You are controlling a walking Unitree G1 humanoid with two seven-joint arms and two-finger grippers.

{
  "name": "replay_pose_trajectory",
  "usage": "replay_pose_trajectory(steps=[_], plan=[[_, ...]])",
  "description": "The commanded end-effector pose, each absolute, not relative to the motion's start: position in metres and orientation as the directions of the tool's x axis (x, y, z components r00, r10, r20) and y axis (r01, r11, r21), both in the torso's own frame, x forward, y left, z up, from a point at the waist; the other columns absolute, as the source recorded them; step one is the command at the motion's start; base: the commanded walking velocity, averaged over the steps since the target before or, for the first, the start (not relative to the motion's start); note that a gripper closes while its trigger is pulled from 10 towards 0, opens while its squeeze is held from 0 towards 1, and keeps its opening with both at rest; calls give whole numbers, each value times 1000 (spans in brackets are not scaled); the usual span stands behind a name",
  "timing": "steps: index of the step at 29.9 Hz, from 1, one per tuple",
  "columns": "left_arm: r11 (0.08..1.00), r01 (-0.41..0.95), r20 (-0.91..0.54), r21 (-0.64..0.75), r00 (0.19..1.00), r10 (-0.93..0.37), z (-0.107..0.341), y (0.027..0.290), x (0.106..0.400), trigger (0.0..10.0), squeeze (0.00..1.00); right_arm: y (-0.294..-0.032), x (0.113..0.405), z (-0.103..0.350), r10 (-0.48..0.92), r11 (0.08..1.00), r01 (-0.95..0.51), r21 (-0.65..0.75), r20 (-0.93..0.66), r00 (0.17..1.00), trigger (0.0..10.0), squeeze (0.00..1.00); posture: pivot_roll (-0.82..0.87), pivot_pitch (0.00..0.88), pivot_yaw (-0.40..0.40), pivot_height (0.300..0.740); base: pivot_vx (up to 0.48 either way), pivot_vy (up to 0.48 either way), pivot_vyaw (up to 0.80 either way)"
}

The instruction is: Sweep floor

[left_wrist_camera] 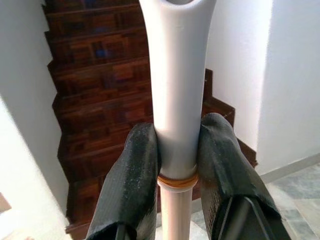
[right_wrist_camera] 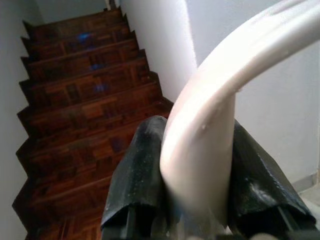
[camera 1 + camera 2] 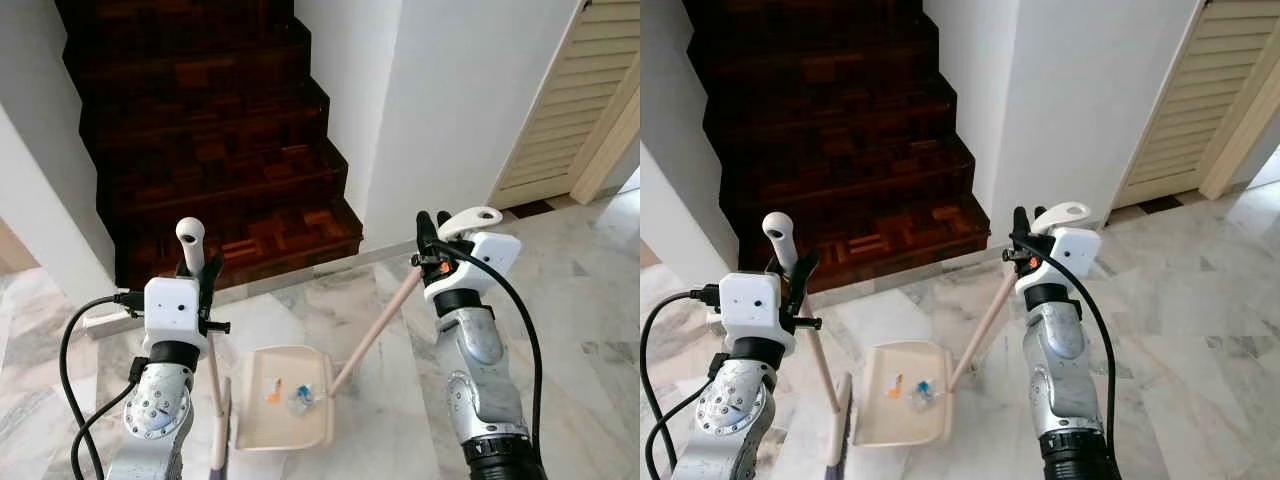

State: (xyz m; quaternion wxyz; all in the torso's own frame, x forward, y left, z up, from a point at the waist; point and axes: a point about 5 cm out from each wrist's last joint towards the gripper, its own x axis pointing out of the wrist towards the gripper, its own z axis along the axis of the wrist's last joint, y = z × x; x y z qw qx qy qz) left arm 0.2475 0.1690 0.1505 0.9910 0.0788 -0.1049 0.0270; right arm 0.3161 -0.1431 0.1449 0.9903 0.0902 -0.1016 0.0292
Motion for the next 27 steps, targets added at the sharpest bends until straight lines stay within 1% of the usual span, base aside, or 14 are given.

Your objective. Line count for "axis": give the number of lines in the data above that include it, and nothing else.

Reply to the task. 2